İnsanla şeytan arasında ki tek fark yani İnsanın tahammülsüzlüğü ile şeytanın tahammülsüzlüğü arasındaki tek fark birisi ateşten diğerinin ise topraktan yaratılmasıdır. Ama iki unsurdan yaratılan varlığın bir oldukları şey var ki. Bu kötü huy tahammülsüzlük huyudur.. Bu huy insanı nasıl sokağa çıkarıp isyana cağırıyorsa, şeytanı da alır insan elbisesine sokar.. Meydanlar da nutuk attırır.. Heykel yaptırır..'?
Zengin bir zalimin, fakirlik endişesi ve korkusu ne ise melunun durumu da aynıdır. Çünkü lain fakir olduğundan onu hatırlamak istemez. Lain bu fakirlik sebebiyle insanı isyana teşvik eder. En önemli silahlarından biri budur... Zira fakirlik insanın heva ve hevesin en büyük düşmanıdır. Onunla insanı korkutur.
Şeytanın sahasını daraltan ise din nurudur. Hakkın nurudur. O nur, Hakkın hakimiyeti, güzel söz ve işlerin artması, kalblerin Halik'ına yani yegane yaratıcısına hamd, tekbir ve istiğfarla yönelmesi dönmesi, Nur taraftarlarının çoğalması, her sahada ve sadırda genişlemesi ve iktidar olmasıdır.
İşte tam burası onun kudurduğu daraldığı bir yerdir. İşte burası Melun şeytanın kahrolduğu, kinini açıkça söylediği, bu yüzden alenen şekle bürünerek meydanlara kadar inerek kendini ifşa ettiği gösterdiği yerdir. Lainin amacı, insanlığı alenen Hakk’a, Tevhide, doğru iş ve söze karşı durmaya çağırmak, akabinde de küfr ve inkar etmesi içindir. Gerekirse lain insan şekline bürünür aramızda gezer. Kıyamete yakın bu hadiselerin çoğalacağı mütevatirdir.

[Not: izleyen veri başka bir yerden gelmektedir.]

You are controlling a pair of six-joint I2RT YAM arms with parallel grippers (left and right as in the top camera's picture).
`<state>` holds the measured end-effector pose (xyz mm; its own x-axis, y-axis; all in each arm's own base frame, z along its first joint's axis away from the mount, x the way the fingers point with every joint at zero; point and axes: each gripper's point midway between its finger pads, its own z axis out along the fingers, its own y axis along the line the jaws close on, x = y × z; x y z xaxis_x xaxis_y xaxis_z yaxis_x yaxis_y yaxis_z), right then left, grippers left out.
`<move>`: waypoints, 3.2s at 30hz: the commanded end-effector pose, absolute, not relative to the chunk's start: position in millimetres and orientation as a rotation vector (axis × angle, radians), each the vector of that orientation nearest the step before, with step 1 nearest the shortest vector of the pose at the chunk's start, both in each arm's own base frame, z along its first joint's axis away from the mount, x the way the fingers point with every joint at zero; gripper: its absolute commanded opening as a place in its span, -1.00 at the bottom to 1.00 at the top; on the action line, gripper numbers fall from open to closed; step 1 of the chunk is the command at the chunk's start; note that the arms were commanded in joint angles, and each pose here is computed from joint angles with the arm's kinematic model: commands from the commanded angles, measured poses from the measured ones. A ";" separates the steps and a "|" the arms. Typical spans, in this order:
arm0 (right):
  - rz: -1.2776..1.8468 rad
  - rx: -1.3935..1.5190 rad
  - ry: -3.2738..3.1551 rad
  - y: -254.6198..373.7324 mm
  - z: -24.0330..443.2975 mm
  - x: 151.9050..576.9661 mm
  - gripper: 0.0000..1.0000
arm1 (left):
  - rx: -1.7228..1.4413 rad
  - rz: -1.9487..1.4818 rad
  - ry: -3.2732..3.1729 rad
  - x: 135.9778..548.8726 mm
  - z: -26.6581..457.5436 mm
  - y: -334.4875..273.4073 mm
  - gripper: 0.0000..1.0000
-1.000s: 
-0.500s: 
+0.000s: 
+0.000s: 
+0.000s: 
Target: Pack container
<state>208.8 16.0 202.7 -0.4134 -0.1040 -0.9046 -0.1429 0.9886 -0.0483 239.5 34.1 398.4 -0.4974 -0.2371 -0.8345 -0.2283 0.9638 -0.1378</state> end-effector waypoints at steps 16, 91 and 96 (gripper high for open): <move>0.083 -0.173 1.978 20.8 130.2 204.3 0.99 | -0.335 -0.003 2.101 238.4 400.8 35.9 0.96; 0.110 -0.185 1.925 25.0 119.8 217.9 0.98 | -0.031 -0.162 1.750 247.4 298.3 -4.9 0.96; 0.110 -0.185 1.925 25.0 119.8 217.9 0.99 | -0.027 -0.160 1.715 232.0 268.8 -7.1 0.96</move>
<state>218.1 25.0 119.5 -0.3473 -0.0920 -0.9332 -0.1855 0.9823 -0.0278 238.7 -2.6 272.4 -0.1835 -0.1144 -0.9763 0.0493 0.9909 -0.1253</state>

ŞEYTANIN SÜREKA KILIĞINDA MÜCESSİM HALE GELMESİ
Nitekim islam kaynaklarında bu husus bedir savaşında aynıyla vuku bulmuştur. Rivayetin şerhi özetle şu şekildedir. ''Şeytan ve avenesi Bedir gazasında asker içine girmiş, yüzün birincisi olarak Kureyşlilere, “Ben sizin yardımcınızım” efsununu okumuştu. Kureyşliler, onun sözüyle harbe hazır olmuştu. Ne zaman ki şeytan, müminlerin safları arasında, meleklerden müteşekkil, Kureyşlilerin görmedikleri saf saf melaike askerini görünce, korkusundan ateşgedemabedi gibi yanmış. Şeytan, “Ben acayip bir asker görüyorum” diyerek, ayağını geri atarak “Ey kavim! Ben Allah’tan korkarım dedi Ondan bana yardım yoktur. Çekilin, gidin... Çünkü ben, sizin görmediğinizi görüyorum” dedi.
Haris bin Hişam da ona : “Ey Süraka şekilli! Dün niçin böyle demiyordun? deyince ” Lain ona: “Ben şimdi muharipler görüyorum” dedi. Haris de: Ey korkaklıkla orduyu utandıran kimse! Sen başka bir şey görmüyorsun. Lakin dün laf zamanı idi, şimdi ise, harp vaktidir. Dün, “Size yardım ederim, mensur ve muzaffer olursunuz” diyordun. Ey melun! Dün ordunun kefili olmuştun, bugün ise, namert ve hakir görünüyorsun. Senin o yalancı vaadine inandık da, buraya geldik. Haris bin Hişam, Süraka şeklinde görünen Şeytan’a bunları söyleyince, melun, onun tekdirinden hiddetlenip Haris’in sözleri kalbine tesir edince, gazapla elini onun elinden çekti.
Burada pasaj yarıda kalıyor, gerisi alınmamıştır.